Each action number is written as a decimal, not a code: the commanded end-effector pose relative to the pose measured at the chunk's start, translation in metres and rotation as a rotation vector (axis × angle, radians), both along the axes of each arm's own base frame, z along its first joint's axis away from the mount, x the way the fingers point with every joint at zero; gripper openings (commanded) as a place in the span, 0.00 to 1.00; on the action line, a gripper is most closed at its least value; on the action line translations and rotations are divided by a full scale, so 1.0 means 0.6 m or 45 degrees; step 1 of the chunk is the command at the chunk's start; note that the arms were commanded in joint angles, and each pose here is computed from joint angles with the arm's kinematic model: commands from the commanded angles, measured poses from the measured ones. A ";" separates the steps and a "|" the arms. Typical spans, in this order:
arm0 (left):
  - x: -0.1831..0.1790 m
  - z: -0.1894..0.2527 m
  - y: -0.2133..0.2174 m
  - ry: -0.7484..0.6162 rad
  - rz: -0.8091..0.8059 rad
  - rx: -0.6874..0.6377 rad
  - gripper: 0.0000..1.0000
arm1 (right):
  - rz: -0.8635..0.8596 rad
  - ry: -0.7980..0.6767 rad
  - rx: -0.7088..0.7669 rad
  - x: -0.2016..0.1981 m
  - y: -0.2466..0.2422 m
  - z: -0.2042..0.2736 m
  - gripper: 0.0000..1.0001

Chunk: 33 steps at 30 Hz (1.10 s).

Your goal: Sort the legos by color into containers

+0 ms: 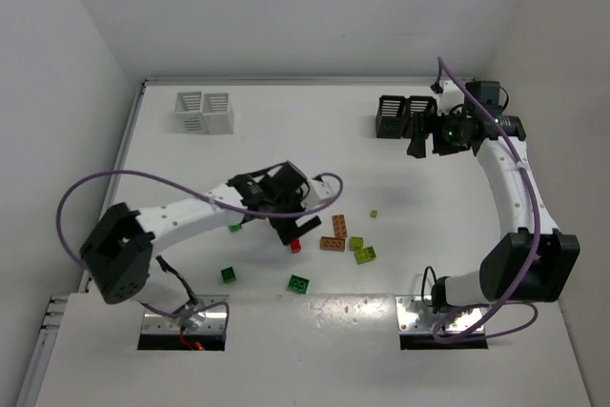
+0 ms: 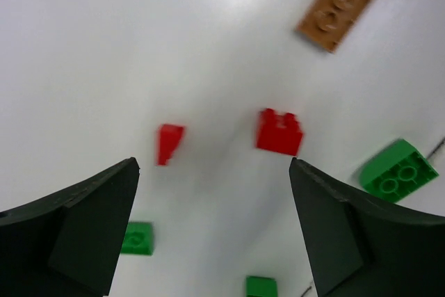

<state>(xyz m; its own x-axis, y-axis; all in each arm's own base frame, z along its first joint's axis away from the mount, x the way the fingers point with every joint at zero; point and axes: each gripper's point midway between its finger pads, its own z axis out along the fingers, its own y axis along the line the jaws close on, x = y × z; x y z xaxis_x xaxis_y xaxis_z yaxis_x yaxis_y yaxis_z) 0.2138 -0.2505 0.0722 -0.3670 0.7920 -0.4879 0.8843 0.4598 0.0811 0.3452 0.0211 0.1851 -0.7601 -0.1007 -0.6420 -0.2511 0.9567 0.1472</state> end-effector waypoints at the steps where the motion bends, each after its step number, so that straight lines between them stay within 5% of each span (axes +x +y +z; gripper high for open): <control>1: 0.052 0.081 0.054 -0.133 0.176 -0.101 0.96 | 0.007 -0.023 0.021 0.005 0.004 0.008 0.85; 5: 0.096 0.108 0.148 -0.203 0.454 -0.088 0.93 | 0.015 -0.024 0.030 0.005 0.006 0.005 0.85; 9: 0.108 0.042 0.243 0.012 0.870 0.045 0.78 | 0.013 -0.008 0.048 0.010 0.009 -0.003 0.85; 18: 0.119 -0.046 0.351 0.215 1.292 0.157 0.78 | 0.004 0.008 0.056 0.007 0.010 -0.013 0.85; 26: 0.105 -0.071 0.315 0.458 1.254 -0.020 0.76 | 0.004 0.019 0.057 0.013 0.009 -0.021 0.85; 33: 0.109 -0.035 0.255 0.370 1.102 -0.160 0.77 | -0.004 0.043 0.049 0.011 0.007 -0.029 0.85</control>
<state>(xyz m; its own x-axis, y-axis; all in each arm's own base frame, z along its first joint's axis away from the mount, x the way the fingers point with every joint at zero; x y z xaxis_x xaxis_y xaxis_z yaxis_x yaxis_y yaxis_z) 0.2715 -0.0774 0.0304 -0.9590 0.1287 -0.2525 0.1647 0.9781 -0.1271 0.3452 0.0253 0.1624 -0.7974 -0.0871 -0.5972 -0.2461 0.9505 0.1900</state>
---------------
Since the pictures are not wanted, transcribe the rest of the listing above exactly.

#### Response to this task:
Each action number is written as a decimal, not a code: the commanded end-effector pose relative to the pose measured at the chunk's start, translation in metres and rotation as a rotation vector (axis × angle, radians), both along the axes of each arm's own base frame, z along its first joint's axis away from the mount, x the way the fingers point with every joint at zero; gripper openings (commanded) as a place in the span, 0.00 to 1.00; on the action line, a gripper is most closed at its least value; on the action line translations and rotations are divided by a full scale, so 1.0 means 0.6 m or 45 degrees; step 1 of the chunk is the command at the chunk's start; note that the arms were commanded in joint angles, and each pose here is computed from joint angles with the arm's kinematic model: commands from the commanded angles, measured poses from the measured ones. A ";" separates the steps and a "|" the arms. Typical spans, in this order:
arm0 (left):
  - x: -0.1831..0.1790 m
  - z: -0.1894..0.2527 m
  - y: -0.2133..0.2174 m
  - ry: -0.7484..0.6162 rad
  - rz: -0.8091..0.8059 rad
  - rx: -0.6874..0.6377 rad
  - gripper: 0.0000..1.0000
arm1 (right):
  - rz: -0.8635..0.8596 rad
  - ry: -0.7980..0.6767 rad
  - rx: -0.7088..0.7669 rad
  - x: -0.2016..0.1981 m
  - y: -0.2466..0.2422 m
  - z: -0.2042..0.2736 m
  - gripper: 0.0000..1.0001

Chunk: 33 steps at 30 Hz (1.10 s).

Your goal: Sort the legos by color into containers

+0 ms: 
+0 ms: 

<state>(xyz m; its own x-axis, y-axis; all in each arm's own base frame, z along its first joint's axis away from the mount, x the way the fingers point with every joint at zero; point and axes: each gripper's point midway between its finger pads, its own z axis out along the fingers, its own y axis along the line the jaws close on, x = y × z; x y z xaxis_x xaxis_y xaxis_z yaxis_x yaxis_y yaxis_z) 0.2138 -0.2505 0.0722 -0.3670 0.7920 -0.4879 0.8843 0.4598 0.0811 0.3452 0.0211 0.1851 -0.7601 -0.1007 -0.6420 -0.2511 0.9567 0.1472</state> end-effector waypoints at the steps where the motion bends, each after its step number, so that straight lines between them stay within 5% of each span (axes +x +y +z; gripper high for open): <control>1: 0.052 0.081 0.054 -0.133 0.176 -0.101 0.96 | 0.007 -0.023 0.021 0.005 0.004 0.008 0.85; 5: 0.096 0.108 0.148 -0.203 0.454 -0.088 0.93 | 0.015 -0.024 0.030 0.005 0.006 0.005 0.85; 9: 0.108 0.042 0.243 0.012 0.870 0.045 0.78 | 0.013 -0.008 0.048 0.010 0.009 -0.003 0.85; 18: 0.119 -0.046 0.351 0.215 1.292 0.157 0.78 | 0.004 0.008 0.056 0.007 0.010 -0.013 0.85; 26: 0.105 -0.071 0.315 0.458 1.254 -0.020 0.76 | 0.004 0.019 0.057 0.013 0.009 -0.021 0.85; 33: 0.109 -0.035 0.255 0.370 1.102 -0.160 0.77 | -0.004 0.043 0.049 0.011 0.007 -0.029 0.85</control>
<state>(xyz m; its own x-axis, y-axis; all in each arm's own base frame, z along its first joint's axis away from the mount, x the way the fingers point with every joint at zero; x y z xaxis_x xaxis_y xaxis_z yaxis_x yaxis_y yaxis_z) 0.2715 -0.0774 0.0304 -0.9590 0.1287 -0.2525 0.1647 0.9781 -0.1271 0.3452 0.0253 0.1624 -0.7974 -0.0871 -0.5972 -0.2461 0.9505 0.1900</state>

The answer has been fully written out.